Department of Physiology & Pharmacology, Oregon Health & Science University, Portland, Oregon, USA.
Synapse. 2010 Jun;64(6):445-8. doi: 10.1002/syn.20749.
A single injection of cocaine increases extracellular glutamate in the rat dorsolateral striatum 1 day after the acute cocaine was administered (McKee and Meshul, 2005). However, the nuclei that facilitate this increase in striatal glutamate remain unknown. We hypothesized that the cocaine-induced increase in striatal glutamate was produced by activation of the ventromedial (VM) nucleus of the thalamus via the thalamo-corticostriatal or thalamostriatal pathways. First, rats received an electrolytic lesion of the VM. One day after a single cocaine or vehicle injection, extracellular glutamate was measured in the dorsolateral striatum using in vivo microdialysis. The motor thalamus lesion blocked the cocaine-induced increase in striatal glutamate and reduced extracellular glutamate to the level of the vehicle-treated group. This study shows a critical role for the VM nucleus of the thalamus in mediating the effects of cocaine on extracellular glutamate levels in the rat dorsolateral striatum.

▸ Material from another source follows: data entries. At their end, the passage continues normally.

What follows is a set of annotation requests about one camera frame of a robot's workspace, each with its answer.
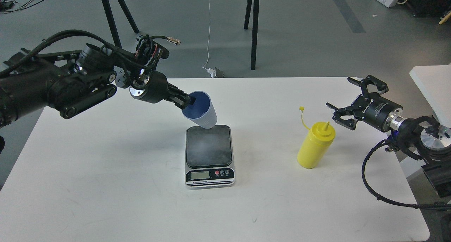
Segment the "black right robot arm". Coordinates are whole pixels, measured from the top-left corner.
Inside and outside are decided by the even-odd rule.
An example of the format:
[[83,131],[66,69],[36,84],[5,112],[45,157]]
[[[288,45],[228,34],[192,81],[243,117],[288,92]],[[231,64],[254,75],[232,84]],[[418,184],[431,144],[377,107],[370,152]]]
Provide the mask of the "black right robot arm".
[[377,193],[368,184],[365,177],[366,165],[372,154],[385,146],[387,152],[401,151],[413,160],[421,160],[421,169],[439,197],[450,196],[450,128],[441,125],[431,116],[418,118],[403,117],[403,107],[382,95],[388,92],[388,85],[378,78],[368,75],[366,78],[348,77],[348,82],[361,88],[362,93],[350,106],[337,108],[330,103],[326,106],[333,110],[332,119],[350,130],[356,129],[358,121],[389,133],[387,139],[377,143],[366,155],[362,164],[362,180],[366,189],[385,203],[414,209],[449,211],[450,204],[406,204],[390,200]]

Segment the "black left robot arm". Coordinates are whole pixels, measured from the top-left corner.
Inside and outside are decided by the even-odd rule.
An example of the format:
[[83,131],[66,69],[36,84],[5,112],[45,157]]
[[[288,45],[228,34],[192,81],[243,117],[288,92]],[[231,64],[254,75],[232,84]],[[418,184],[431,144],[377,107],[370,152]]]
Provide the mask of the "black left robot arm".
[[[42,53],[50,45],[70,37],[89,37],[82,50]],[[44,107],[51,107],[70,119],[127,88],[134,99],[156,104],[162,100],[179,109],[195,104],[196,98],[168,82],[156,70],[169,51],[156,42],[162,39],[179,45],[168,36],[139,35],[133,52],[106,42],[82,30],[65,30],[44,39],[32,50],[23,48],[4,62],[1,71],[1,127]]]

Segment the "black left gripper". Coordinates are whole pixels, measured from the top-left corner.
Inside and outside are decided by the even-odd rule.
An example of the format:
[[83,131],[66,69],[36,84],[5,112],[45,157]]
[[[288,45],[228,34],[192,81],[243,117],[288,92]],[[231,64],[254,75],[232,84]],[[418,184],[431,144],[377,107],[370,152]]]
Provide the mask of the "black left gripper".
[[137,100],[156,104],[162,100],[173,102],[182,110],[195,103],[196,98],[188,95],[175,85],[168,83],[167,77],[161,72],[154,72],[150,77],[148,85],[138,90],[129,88],[130,95]]

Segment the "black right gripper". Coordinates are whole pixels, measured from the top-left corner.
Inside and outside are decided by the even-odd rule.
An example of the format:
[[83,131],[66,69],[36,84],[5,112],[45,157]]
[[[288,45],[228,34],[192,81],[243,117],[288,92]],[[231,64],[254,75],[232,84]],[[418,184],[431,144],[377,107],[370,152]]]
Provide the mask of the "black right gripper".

单次注射可卡因可在急性可卡因给药后 1 天增加大鼠背外侧纹状体中的细胞外谷氨酸(McKee 和 Meshul,2005)。然而,促进纹状体谷氨酸增加的核仍不清楚。我们假设,通过丘脑皮质纹状体或丘脑纹状体通路,可卡因诱导的纹状体谷氨酸增加是由腹内侧(VM)核的激活产生的。首先,大鼠接受 VM 的电解损伤。单次可卡因或载体注射后 1 天,使用活体微透析测量背外侧纹状体中的细胞外谷氨酸。运动丘脑损伤阻断了可卡因引起的纹状体谷氨酸增加,并将细胞外谷氨酸降低至载体处理组的水平。这项研究表明,丘脑的 VM 核在介导可卡因对大鼠背外侧纹状体细胞外谷氨酸水平的影响方面起着关键作用。